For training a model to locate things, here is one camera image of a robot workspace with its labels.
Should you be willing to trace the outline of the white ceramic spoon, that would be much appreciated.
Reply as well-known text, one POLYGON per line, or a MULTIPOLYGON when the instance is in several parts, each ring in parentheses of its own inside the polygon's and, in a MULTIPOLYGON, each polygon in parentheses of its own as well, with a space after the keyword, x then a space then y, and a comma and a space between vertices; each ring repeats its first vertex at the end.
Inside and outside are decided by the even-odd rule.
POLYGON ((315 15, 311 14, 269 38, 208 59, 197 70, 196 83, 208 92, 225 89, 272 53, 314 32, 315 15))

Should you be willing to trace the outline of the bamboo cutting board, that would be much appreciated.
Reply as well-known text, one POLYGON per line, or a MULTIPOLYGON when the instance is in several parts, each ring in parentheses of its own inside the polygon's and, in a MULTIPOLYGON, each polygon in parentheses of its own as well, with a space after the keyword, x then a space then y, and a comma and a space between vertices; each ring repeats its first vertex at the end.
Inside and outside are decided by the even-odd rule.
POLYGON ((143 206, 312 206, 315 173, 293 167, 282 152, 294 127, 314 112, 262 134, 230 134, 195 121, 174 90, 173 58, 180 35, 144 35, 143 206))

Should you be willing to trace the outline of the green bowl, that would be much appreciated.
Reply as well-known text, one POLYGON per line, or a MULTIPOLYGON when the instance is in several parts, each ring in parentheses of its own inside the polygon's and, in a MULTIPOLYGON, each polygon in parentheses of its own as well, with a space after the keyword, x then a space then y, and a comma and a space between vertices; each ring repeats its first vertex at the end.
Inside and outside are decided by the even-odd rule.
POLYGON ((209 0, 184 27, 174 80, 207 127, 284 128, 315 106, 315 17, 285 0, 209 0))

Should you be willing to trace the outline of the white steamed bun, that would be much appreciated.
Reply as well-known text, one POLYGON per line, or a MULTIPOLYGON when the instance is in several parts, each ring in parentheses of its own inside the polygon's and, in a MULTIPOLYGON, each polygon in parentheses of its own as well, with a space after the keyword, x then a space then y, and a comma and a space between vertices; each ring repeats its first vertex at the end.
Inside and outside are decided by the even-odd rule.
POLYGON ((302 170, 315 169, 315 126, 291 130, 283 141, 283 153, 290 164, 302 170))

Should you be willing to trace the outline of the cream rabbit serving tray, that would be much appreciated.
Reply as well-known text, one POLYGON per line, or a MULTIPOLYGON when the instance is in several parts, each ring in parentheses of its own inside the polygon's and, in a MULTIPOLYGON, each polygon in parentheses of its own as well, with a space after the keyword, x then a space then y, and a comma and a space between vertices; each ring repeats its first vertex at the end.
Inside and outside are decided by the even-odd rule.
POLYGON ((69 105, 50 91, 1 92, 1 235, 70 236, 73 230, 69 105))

☆ ☆ ☆ ☆ ☆ ☆ ☆

--- Description of the task ---
Transcribe the lines above precisely, keeping each one unchanged.

--- Task response ---
For training a model to locate things, here is one camera image of a robot workspace with its labels.
Should you be willing to trace the outline of the white ceramic spoon, that would be much appreciated.
Reply as well-known text, one POLYGON per line, or a MULTIPOLYGON when the instance is in several parts, each ring in parentheses of its own inside the polygon's and, in a MULTIPOLYGON, each polygon in parentheses of its own as well, with a space after the keyword, x then a space then y, and a comma and a space between vertices; each ring repeats its first vertex at the end.
Inside and outside are decided by the even-odd rule.
POLYGON ((315 15, 311 14, 269 38, 208 59, 197 70, 196 83, 208 92, 225 89, 272 53, 314 32, 315 15))

Should you be willing to trace the outline of the bamboo cutting board, that would be much appreciated.
Reply as well-known text, one POLYGON per line, or a MULTIPOLYGON when the instance is in several parts, each ring in parentheses of its own inside the polygon's and, in a MULTIPOLYGON, each polygon in parentheses of its own as well, with a space after the keyword, x then a space then y, and a comma and a space between vertices; each ring repeats its first vertex at the end.
Inside and outside are decided by the even-odd rule.
POLYGON ((143 206, 312 206, 315 173, 293 167, 282 152, 294 127, 314 112, 262 134, 230 134, 195 121, 174 90, 173 58, 180 35, 144 35, 143 206))

Should you be willing to trace the outline of the green bowl, that would be much appreciated.
Reply as well-known text, one POLYGON per line, or a MULTIPOLYGON when the instance is in several parts, each ring in parentheses of its own inside the polygon's and, in a MULTIPOLYGON, each polygon in parentheses of its own as well, with a space after the keyword, x then a space then y, and a comma and a space between vertices; each ring repeats its first vertex at the end.
Inside and outside are decided by the even-odd rule.
POLYGON ((209 0, 184 27, 174 80, 207 127, 284 128, 315 106, 315 17, 285 0, 209 0))

Should you be willing to trace the outline of the white steamed bun, that would be much appreciated.
Reply as well-known text, one POLYGON per line, or a MULTIPOLYGON when the instance is in several parts, each ring in parentheses of its own inside the polygon's and, in a MULTIPOLYGON, each polygon in parentheses of its own as well, with a space after the keyword, x then a space then y, and a comma and a space between vertices; each ring repeats its first vertex at the end.
Inside and outside are decided by the even-odd rule.
POLYGON ((302 170, 315 169, 315 126, 291 130, 283 141, 283 153, 290 164, 302 170))

Should you be willing to trace the outline of the cream rabbit serving tray, that would be much appreciated.
Reply as well-known text, one POLYGON per line, or a MULTIPOLYGON when the instance is in several parts, each ring in parentheses of its own inside the polygon's and, in a MULTIPOLYGON, each polygon in parentheses of its own as well, with a space after the keyword, x then a space then y, and a comma and a space between vertices; each ring repeats its first vertex at the end.
Inside and outside are decided by the even-odd rule.
POLYGON ((69 105, 50 91, 1 92, 1 235, 70 236, 73 230, 69 105))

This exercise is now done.